> [Problem details]: Beginning with the line containing "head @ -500" and ending with the line containing "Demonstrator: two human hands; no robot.", write out each line of the records below exactly; pictures and lines outside that range are left out.

··· Extracted data ···

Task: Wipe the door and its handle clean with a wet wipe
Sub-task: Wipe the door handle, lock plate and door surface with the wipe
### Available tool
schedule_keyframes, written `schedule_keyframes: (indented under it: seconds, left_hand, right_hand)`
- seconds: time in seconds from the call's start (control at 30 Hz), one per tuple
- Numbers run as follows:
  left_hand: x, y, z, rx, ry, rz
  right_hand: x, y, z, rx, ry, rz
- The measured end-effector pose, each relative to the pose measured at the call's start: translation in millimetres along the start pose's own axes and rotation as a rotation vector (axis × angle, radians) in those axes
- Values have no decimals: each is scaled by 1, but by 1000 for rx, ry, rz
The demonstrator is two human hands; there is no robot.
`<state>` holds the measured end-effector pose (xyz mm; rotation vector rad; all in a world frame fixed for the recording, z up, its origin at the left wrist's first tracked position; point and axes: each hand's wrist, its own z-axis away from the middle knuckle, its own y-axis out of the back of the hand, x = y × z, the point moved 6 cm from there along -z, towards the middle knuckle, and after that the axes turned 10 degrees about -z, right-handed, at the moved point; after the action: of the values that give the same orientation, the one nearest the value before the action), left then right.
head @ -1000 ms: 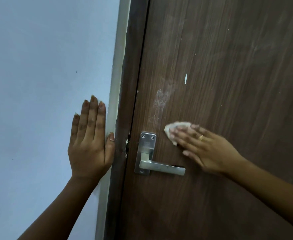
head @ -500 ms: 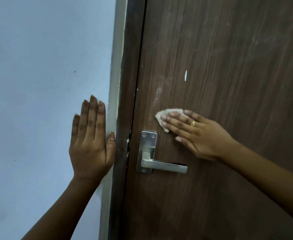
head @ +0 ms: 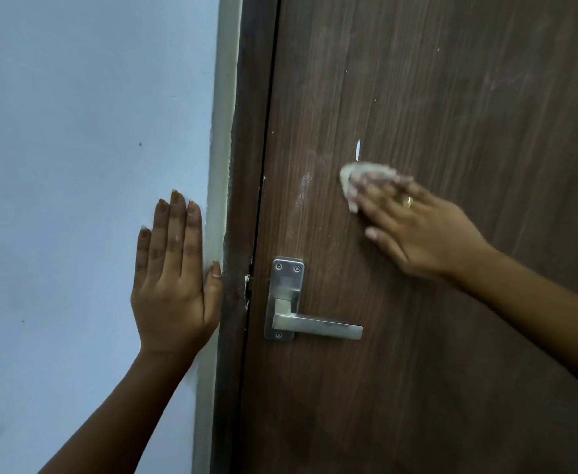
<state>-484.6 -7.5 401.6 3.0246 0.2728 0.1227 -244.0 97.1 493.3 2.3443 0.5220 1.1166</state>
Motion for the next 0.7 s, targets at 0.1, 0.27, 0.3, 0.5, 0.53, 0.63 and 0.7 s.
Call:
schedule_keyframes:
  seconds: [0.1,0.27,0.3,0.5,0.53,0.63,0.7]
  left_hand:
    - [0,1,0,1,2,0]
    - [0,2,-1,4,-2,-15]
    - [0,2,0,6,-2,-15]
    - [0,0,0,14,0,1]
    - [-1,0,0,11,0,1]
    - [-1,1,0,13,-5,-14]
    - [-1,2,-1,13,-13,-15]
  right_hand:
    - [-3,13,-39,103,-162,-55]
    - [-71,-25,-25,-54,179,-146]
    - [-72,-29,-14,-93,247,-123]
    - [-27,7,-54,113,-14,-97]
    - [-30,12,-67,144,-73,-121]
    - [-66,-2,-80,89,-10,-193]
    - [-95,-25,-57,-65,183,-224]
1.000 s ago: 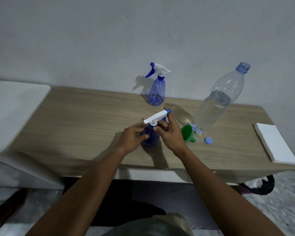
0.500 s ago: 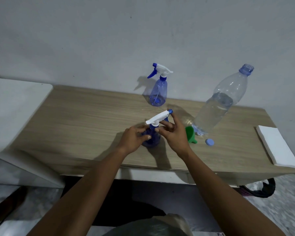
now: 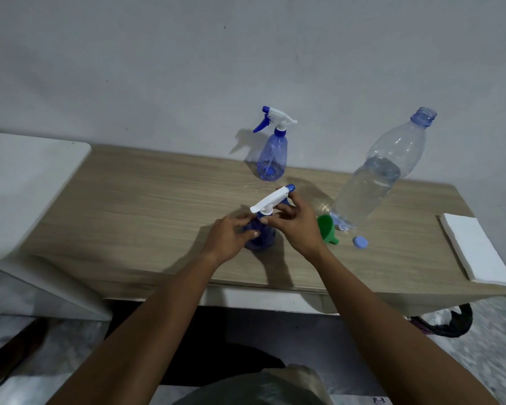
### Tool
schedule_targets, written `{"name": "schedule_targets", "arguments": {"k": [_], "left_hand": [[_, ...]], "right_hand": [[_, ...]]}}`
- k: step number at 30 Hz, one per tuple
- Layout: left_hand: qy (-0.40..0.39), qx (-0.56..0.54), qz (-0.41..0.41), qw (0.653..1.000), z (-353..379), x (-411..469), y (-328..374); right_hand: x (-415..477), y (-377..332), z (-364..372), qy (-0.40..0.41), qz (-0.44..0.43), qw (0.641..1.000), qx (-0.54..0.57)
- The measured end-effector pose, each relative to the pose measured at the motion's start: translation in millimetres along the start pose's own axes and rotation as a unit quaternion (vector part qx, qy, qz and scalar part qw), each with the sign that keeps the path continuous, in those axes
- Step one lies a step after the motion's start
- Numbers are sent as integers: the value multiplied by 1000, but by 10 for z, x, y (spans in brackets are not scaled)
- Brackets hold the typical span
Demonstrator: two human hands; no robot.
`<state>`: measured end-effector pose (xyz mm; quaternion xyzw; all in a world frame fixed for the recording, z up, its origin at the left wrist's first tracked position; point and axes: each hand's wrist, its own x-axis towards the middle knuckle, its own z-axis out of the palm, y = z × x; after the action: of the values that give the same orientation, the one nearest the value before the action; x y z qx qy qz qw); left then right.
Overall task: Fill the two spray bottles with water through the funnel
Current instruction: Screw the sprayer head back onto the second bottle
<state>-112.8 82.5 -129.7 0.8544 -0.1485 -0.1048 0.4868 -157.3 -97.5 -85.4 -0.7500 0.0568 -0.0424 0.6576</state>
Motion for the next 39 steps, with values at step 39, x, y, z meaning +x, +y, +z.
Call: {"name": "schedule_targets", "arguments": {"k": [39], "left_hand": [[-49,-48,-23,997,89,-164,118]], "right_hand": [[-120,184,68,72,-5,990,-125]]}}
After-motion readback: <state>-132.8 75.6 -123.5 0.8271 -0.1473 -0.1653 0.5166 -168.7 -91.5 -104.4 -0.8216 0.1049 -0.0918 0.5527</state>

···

> [Answer to this exercise]:
head @ -500 ms: 
head @ +0 ms: 
<state>-484.6 -7.5 401.6 3.0246 0.2728 0.1227 -244.0 97.1 493.3 2.3443 0.5220 1.1166</state>
Motion for the next 0.7 s, targets at 0.1, 0.27, 0.3, 0.5, 0.53, 0.63 and 0.7 s.
Call:
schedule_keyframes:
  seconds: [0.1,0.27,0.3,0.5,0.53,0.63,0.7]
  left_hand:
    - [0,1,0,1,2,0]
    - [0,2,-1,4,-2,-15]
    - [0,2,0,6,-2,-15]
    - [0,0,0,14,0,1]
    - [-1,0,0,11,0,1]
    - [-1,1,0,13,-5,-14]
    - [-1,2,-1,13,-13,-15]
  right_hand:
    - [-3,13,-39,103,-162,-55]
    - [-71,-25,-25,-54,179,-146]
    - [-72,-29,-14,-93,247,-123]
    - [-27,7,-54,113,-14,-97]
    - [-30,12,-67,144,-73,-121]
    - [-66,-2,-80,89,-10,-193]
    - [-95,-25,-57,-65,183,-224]
1.000 s ago: 
0.500 s ago: 
now: 
### Tool
schedule_targets, written `{"name": "schedule_targets", "arguments": {"k": [_], "left_hand": [[_, ...]], "right_hand": [[_, ...]]}}`
- k: step number at 30 Hz, one per tuple
- Layout: left_hand: qy (-0.40..0.39), qx (-0.56..0.54), qz (-0.41..0.41), qw (0.653..1.000), z (-353..379), x (-411..469), y (-328..374); right_hand: x (-415..477), y (-377..332), z (-364..372), qy (-0.40..0.41), qz (-0.44..0.43), qw (0.641..1.000), qx (-0.54..0.57)
- The measured end-effector pose, each relative to the pose measured at the motion's start: translation in millimetres along the start pose's own axes and rotation as a unit quaternion (vector part qx, qy, qz and scalar part qw), each with the sign that keeps the path continuous, in those axes
- Step one lies a step after the motion's start
- Numbers are sent as integers: the value multiplied by 1000, but by 10 for z, x, y (spans in brackets are not scaled)
- Brackets hold the typical span
Demonstrator: two human hands; no robot.

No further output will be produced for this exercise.